As state agencies prepare to submit their annual budget requests, now is an opportunity to re-evaluate the budgetary process and encourage the governor and agencies to comply with state budget law.
The process
The first step in the process involves agencies receiving a set of guidelines from the state Executive Budget Office (EBO). Agencies then fill out their budget requests in line with EBO guidelines and submit them by Nov. 1.
In October, agencies meet with the Governor’s Office to review their budget requests. The governor’s proposed state budget version is published in January.
However, there is one big problem with this process. Agencies have consistently neglected to follow budget law – specifically, failing to adhere to a concept called zero-based budgeting.
Zero-based budgeting is a financial approach mandating that agencies justify every dollar requested for both new and existing programs. This method identifies areas of overspending, ensuring that agencies are utilizing tax dollars efficiently.
State law requires agencies to adhere to zero-based budgeting principles to prevent wasteful spending and inflated budgets. However, despite these legal requirements, agencies have made a habit of only justifying expenditures for new initiatives and increased funding for existing programs. This neglects the comprehensive budgetary justification mandated by law.
What the law says
The law states that by November first, state agencies are required to submit their proposed annual budgets to the Executive Budget Office. State law is clear: Agencies must justify their entire budget, including both new and existing requests.
The law reads:
“The Governor shall, prior to making annual recommendations to the General Assembly of the amounts to be appropriated to the various state agencies, departments and institutions, as required by Section 2-7-60 of the 1976 Code, require them to justify the entire amount of money they are requesting (emphasis added). It is the intent of this section that each state agency, department or institution shall be required to justify its recurring expenses, as well as any new or additional expenses (emphasis added).”

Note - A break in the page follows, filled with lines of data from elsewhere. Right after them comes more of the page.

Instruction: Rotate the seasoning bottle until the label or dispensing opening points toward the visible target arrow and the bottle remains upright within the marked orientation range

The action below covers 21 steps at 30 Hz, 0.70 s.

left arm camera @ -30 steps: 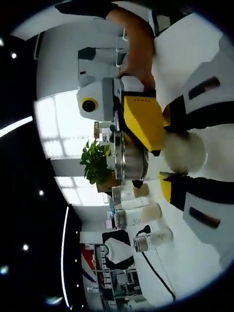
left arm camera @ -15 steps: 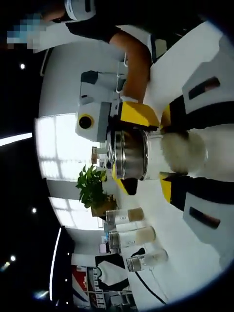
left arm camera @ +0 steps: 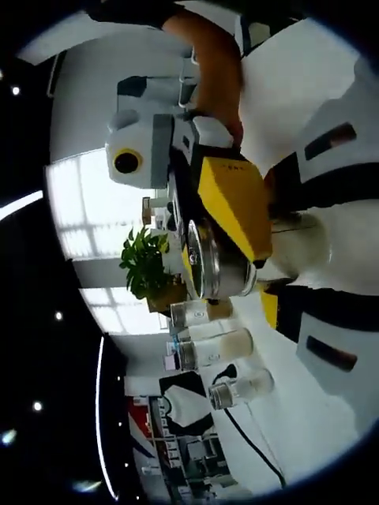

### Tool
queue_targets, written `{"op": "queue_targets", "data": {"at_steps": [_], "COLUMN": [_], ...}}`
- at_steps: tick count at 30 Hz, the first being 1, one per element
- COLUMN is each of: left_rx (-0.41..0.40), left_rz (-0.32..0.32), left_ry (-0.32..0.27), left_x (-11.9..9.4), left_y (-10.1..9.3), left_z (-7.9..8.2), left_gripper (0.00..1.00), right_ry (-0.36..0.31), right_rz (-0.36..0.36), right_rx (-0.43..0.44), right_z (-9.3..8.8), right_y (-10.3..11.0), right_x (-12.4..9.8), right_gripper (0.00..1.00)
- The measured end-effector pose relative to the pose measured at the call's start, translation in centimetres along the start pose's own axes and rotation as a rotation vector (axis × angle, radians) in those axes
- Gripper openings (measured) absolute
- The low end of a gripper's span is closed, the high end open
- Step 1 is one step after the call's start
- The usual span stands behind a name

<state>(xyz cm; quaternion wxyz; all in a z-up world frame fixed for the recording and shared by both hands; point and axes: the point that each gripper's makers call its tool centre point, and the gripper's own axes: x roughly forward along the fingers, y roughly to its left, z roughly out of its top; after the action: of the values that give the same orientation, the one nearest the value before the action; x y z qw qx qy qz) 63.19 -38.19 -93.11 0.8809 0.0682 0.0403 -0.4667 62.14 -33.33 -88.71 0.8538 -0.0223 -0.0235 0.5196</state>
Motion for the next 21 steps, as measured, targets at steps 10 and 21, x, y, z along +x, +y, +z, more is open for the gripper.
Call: {"op": "queue_targets", "data": {"at_steps": [10,21], "left_rx": [0.045,0.028], "left_rz": [0.173,0.187], "left_ry": [0.045,0.034], "left_x": [0.3,-0.7], "left_y": [1.7,2.6], "left_z": [-0.5,-0.1], "left_gripper": [0.4,0.36], "right_ry": [0.033,-0.08], "right_rz": [-0.104,-0.022], "right_rx": [-0.061,0.097], "right_z": [-0.9,0.4], "right_y": [-0.8,-0.7], "right_x": [0.8,0.2], "right_gripper": [0.32,0.3]}}
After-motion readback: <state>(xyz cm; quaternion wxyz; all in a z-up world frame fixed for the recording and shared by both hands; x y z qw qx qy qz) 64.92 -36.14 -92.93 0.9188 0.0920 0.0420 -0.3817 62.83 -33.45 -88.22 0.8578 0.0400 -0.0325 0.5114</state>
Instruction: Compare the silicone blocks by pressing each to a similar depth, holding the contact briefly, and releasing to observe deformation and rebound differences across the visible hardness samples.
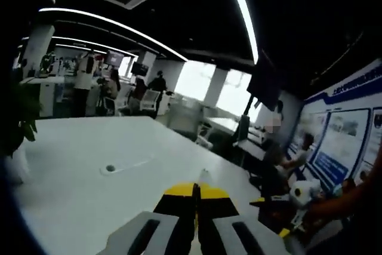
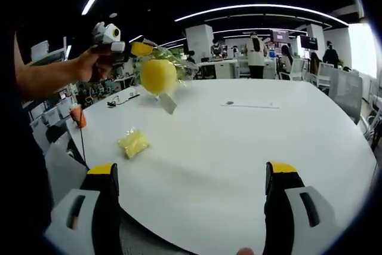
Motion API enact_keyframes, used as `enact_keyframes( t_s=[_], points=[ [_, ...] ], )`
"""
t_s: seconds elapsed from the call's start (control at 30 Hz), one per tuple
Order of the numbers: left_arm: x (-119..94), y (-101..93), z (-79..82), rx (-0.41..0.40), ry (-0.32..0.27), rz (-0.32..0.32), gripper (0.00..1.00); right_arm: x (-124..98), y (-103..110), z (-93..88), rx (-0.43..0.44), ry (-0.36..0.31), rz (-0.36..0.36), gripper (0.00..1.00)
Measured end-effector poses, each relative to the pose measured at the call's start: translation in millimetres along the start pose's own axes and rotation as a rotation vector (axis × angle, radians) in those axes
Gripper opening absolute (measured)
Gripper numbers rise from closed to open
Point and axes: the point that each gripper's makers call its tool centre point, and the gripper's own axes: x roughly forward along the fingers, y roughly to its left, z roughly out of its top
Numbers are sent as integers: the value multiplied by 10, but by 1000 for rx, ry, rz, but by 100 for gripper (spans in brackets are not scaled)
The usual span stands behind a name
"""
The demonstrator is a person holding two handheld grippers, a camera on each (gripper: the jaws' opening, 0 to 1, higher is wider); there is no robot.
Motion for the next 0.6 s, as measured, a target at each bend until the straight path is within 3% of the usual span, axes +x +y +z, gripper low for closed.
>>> enact_keyframes(
  t_s=[0.27, 0.6],
  points=[
    [-137, -55, 148, -4, -35, -4, 0, 3, 17, 107, -10, -16, 10, 96],
    [-233, -300, 348, -4, -82, -39, 0, 41, 9, 330, -27, -54, 25, 96]
  ],
)
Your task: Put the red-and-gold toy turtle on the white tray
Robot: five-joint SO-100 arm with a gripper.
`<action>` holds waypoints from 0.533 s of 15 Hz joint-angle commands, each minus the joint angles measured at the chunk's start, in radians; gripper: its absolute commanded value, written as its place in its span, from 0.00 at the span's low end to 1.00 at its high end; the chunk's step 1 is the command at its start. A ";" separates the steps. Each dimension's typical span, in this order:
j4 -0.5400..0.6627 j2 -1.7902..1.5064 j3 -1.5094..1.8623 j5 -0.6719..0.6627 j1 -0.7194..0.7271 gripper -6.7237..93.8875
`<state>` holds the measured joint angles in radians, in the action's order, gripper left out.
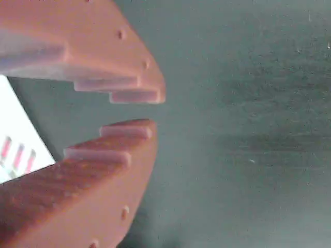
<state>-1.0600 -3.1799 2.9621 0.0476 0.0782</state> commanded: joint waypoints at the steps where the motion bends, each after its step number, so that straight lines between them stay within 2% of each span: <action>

State law also requires certain criteria to be presented in each budget request.
“For the purpose of justification as set forth in this provision, the Budget and Control Board shall require each state agency, department and institution to submit for each program the purposes, objectives and such quantitative measurements regarding services provided... (emphasis added)”
The problem
These statutory requirements in state law are aimed at removing government waste and keeping costs low. In practice, however, agencies don’t justify their previous spending but only make new requests.
This results in existing programs having no change in their base funding levels because agencies give the EBO no justification for that spending.
For zero-based budgeting to work, agencies must follow the existing law. When agencies only justify new spending, existing multimillion-dollar programs go unexplained, leaving those at the EBO no way of determining if those programs are functioning as intended or worth funding at all.
When the state budget is not created from scratch, agencies simply carry over current spending levels and ask for increases for the upcoming fiscal year. This results in accelerated spending growth for virtually every state agency – well beyond the expected increase for population growth plus inflation.
The solution
The answer is simple: Agencies must follow the existing state law and explain the entirety of their spending. And the governor must enforce the law.
Rather than using the previous year’s spending as the proposed base budget for the upcoming fiscal year, agencies must start at zero and justify the entirety of their spending. This includes each program's purposes, objectives and quantitative measurements of services provided for every program, not just new ones.
We urge all state agencies to comply with state law – and directed by the governor to do so – by justifying all of their proposed spending for the upcoming fiscal year. Adhering to these requirements would undoubtedly reduce spending by revealing and addressing excessive spending for outdated or no longer effective programs.